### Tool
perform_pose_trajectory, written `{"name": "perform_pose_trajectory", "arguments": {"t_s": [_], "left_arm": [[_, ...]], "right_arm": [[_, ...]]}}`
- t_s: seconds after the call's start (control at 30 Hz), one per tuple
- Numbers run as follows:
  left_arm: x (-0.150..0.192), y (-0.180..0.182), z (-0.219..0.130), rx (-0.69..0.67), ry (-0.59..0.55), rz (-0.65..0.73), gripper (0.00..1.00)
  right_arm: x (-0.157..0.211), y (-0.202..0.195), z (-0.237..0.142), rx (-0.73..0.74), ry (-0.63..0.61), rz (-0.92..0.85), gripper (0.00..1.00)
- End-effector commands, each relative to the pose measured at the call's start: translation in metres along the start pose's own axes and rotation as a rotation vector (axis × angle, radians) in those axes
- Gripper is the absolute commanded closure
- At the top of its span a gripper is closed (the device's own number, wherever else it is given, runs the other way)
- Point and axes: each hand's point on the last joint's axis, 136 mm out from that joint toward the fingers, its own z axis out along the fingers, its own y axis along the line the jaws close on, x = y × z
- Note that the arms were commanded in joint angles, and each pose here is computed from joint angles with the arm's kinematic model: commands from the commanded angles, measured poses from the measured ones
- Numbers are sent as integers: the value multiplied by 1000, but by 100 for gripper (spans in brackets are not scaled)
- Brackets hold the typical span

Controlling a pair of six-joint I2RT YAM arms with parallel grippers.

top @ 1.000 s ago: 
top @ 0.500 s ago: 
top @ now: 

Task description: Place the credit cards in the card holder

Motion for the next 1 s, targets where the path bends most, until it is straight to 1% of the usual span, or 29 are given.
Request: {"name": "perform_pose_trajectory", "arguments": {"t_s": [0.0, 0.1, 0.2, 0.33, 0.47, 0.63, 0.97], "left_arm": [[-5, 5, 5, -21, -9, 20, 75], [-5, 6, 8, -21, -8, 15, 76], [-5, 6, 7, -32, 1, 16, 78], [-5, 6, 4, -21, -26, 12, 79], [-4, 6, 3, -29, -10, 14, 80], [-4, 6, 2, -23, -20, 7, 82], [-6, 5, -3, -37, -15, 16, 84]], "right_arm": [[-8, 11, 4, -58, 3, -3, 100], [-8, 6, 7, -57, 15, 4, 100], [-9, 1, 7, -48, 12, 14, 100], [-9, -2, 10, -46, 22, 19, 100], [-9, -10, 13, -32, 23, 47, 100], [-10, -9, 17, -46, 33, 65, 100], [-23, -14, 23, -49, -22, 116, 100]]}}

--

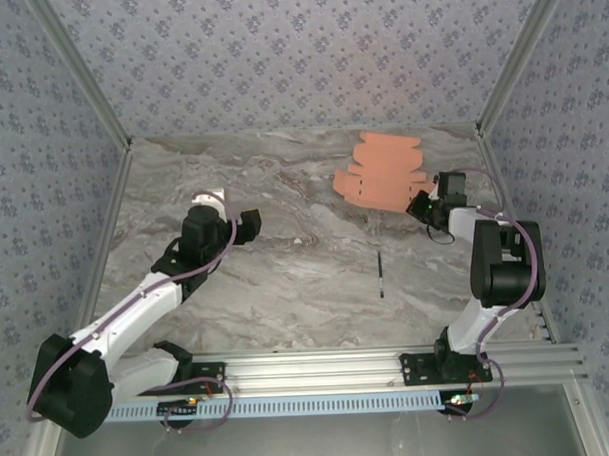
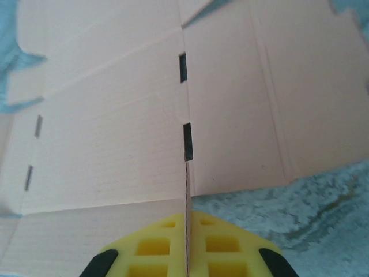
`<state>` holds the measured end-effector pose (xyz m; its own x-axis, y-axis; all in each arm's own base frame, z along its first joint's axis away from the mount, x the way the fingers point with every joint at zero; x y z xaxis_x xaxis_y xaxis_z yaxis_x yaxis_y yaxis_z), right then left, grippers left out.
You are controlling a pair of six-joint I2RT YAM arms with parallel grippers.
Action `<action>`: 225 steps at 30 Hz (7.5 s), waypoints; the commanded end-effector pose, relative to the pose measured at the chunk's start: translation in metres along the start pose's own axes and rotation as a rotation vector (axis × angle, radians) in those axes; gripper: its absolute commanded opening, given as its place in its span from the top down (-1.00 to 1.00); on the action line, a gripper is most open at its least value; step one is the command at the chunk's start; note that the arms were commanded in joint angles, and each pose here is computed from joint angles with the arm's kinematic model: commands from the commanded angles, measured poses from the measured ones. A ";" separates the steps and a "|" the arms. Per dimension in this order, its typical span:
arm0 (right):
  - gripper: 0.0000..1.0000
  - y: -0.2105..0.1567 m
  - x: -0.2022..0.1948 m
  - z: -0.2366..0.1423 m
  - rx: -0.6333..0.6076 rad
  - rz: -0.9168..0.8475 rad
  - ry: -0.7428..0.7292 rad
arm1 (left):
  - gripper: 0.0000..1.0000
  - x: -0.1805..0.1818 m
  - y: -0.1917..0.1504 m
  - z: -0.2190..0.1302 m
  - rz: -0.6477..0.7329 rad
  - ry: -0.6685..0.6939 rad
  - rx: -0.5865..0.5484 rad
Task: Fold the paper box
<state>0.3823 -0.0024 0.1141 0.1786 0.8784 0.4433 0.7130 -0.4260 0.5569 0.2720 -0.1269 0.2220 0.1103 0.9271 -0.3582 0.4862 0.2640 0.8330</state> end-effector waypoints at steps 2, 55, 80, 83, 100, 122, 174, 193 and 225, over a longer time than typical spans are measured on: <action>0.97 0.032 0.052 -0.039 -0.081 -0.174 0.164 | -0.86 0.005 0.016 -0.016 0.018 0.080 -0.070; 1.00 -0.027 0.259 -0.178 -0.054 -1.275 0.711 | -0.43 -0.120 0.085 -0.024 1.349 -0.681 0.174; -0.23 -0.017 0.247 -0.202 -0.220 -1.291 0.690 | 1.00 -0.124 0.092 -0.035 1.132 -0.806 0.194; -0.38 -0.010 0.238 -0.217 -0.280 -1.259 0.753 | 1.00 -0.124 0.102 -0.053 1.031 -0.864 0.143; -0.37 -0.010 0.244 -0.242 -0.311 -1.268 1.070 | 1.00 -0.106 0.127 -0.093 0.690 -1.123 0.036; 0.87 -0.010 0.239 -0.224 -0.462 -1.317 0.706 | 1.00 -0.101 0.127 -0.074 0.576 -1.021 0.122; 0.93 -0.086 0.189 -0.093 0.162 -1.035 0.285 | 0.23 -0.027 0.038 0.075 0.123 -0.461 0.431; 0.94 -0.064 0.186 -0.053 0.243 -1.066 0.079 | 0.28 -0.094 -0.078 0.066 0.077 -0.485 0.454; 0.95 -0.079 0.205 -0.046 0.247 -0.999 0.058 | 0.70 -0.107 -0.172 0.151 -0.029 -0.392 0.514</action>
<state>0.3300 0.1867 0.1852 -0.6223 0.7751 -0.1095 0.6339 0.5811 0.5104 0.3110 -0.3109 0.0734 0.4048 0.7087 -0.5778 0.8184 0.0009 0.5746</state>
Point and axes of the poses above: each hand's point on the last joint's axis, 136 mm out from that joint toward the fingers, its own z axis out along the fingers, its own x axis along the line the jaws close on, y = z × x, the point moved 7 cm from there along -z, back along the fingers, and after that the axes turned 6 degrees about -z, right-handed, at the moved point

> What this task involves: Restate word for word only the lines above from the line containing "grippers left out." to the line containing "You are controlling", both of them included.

> Written answer:
`<state>` holds the measured end-effector pose (xyz m; its own x-axis, y-axis; all in each arm's own base frame, z along its first joint's axis away from the mount, x the way the fingers point with every joint at zero; x y z xaxis_x xaxis_y xaxis_z yaxis_x yaxis_y yaxis_z), right then left, grippers left out.
You are controlling a pair of six-joint I2RT YAM arms with parallel grippers.

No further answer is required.